Exercise directions -> Look below for the line containing "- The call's"; from there through the line containing "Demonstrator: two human", both lines included, please set down each line exactly and nothing else.
[[ Data section open ]]
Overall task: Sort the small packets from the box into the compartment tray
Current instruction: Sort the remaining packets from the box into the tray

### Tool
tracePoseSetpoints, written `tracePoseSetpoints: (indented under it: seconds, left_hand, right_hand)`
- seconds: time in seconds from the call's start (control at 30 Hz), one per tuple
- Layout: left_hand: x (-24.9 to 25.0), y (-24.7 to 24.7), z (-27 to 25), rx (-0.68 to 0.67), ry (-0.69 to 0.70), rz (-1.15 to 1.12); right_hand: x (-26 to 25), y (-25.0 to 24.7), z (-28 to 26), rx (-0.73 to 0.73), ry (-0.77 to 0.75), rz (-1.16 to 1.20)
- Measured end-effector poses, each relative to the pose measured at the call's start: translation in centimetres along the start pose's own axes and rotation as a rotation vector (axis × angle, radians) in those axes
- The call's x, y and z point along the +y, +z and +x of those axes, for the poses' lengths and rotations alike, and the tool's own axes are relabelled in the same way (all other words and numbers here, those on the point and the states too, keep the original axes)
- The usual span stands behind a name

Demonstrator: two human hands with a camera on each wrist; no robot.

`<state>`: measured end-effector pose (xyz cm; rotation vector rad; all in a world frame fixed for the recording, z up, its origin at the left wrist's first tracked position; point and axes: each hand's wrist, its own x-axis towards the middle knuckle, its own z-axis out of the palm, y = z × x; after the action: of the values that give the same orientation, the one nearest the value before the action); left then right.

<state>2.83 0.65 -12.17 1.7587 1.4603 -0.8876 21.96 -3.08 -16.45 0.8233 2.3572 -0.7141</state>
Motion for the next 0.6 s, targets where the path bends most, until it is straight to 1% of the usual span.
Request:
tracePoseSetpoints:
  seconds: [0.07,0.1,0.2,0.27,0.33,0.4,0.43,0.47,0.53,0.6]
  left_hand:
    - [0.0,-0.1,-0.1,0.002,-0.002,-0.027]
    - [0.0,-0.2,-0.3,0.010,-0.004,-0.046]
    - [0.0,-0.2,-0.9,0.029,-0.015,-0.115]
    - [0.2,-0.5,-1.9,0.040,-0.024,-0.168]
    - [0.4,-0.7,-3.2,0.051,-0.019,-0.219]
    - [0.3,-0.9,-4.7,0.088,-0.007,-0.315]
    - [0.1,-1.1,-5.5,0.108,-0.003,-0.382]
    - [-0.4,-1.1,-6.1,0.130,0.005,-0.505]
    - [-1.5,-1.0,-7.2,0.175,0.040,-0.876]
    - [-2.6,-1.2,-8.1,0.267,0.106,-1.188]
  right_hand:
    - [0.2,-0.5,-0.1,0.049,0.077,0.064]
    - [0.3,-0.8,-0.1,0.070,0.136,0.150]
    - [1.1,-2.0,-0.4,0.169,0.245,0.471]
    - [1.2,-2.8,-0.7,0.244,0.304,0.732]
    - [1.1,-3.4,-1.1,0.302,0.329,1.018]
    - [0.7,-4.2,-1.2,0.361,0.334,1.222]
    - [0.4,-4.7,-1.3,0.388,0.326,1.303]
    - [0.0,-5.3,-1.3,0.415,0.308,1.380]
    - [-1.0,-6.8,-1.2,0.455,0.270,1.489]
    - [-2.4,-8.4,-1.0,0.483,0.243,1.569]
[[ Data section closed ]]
The completed task ->
- The call's x, y and z point along the +y, +z and +x of those axes, for the poses' lengths and rotations alike, and the tool's own axes are relabelled in the same way (all other words and numbers here, those on the point and the states too, keep the original axes)
- The usual span stands behind a name

Demonstrator: two human hands with a camera on each wrist; no robot.

Nothing else is needed for this exercise.